The -mm tree is included into linux-next via the mm-everything
branch at git://git.kernel.org/pub/scm/linux/kernel/git/akpm/mm
and is updated there every 2-3 working days

------------------------------------------------------
From: Johannes Weiner <hannes@xxxxxxxxxxx>
Subject: mm: page_alloc: defrag_mode
Date: Thu, 13 Mar 2025 17:05:34 -0400

The page allocator groups requests by migratetype to stave off
fragmentation.  However, in practice this is routinely defeated by the
fact that it gives up *before* invoking reclaim and compaction - which may
well produce suitable pages.  As a result, fragmentation of physical
memory is a common ongoing process in many load scenarios.

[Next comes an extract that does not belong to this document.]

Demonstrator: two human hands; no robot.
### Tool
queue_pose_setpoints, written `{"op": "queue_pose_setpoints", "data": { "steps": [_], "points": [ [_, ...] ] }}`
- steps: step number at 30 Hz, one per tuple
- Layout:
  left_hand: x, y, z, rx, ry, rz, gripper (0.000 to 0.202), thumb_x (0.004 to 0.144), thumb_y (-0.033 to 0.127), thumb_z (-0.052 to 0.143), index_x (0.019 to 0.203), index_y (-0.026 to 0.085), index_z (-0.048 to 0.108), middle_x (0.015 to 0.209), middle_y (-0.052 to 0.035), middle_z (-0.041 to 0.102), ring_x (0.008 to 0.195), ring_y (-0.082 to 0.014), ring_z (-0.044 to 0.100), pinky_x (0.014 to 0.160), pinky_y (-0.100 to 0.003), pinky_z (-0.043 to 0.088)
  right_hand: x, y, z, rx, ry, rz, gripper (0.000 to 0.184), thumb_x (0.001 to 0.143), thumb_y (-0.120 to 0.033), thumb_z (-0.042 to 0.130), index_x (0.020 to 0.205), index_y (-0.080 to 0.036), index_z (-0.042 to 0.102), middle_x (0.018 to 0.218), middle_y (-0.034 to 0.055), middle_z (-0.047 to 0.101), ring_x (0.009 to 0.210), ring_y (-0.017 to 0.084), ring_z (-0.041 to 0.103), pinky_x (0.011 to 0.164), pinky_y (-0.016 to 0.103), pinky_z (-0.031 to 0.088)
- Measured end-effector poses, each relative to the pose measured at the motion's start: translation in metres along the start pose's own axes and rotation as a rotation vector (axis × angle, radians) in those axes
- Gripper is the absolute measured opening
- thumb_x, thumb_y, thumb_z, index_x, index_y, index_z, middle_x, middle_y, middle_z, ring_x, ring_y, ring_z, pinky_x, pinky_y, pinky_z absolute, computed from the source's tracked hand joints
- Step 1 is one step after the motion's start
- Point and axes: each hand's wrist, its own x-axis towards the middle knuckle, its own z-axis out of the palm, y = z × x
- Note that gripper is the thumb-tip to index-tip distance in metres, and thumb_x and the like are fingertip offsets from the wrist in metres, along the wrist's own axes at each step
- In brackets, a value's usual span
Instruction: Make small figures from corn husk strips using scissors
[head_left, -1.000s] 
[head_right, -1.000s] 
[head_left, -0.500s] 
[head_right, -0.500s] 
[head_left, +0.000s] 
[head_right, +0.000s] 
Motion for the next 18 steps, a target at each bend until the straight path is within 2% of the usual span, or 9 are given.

Fragmentation deteriorates compaction's ability to produce huge pages. 
Depending on the lifetime of the fragmenting allocations, those effects
can be long-lasting or even permanent, requiring drastic measures like
forcible idle states or even reboots as the only reliable ways to recover
the address space for THP production.

In a kernel build test with supplemental THP pressure, the THP allocation
rate steadily declines over 15 runs:

    thp_fault_alloc
    61988
    56474
    57258
    50187
    52388
    55409
    52925
    47648
    43669
    40621
    36077
    41721
    36685
    34641
    33215

This is a hurdle in adopting THP in any environment where hosts are shared
between multiple overlapping workloads (cloud environments), and rarely
experience true idle periods.  To make THP a reliable and predictable
optimization, there needs to be a stronger guarantee to avoid such
fragmentation.

Introduce defrag_mode.  When enabled, reclaim/compaction is invoked to its
full extent *before* falling back.  Specifically, ALLOC_NOFRAGMENT is
enforced on the allocator fastpath and the reclaiming slowpath.

For now, fallbacks are permitted to avert OOMs.  There is a plan to add
defrag_mode=2 to prefer OOMs over fragmentation, but this requires
additional prep work in compaction and the reserve management to make it
ready for all possible allocation contexts.

The following test results are from a kernel build with periodic bursts of
THP allocations, over 15 runs:

                                        vanilla    defrag_mode=1
@claimer[unmovable]:                        189              103
@claimer[movable]:                           92              103
@claimer[reclaimable]:                      207               61
@pollute[unmovable from movable]:            25                0
@pollute[unmovable from reclaimable]:        28                0
@pollute[movable from unmovable]:         38835                0
@pollute[movable from reclaimable]:      147136                0
@pollute[reclaimable from unmovable]:       178                0
@pollute[reclaimable from movable]:          33                0
@steal[unmovable from movable]:              11                0
@steal[unmovable from reclaimable]:           5                0
@steal[reclaimable from unmovable]:         107                0
@steal[reclaimable from movable]:            90                0
@steal[movable from reclaimable]:           354                0
@steal[movable from unmovable]:             130                0

Both types of polluting fallbacks are eliminated in this workload.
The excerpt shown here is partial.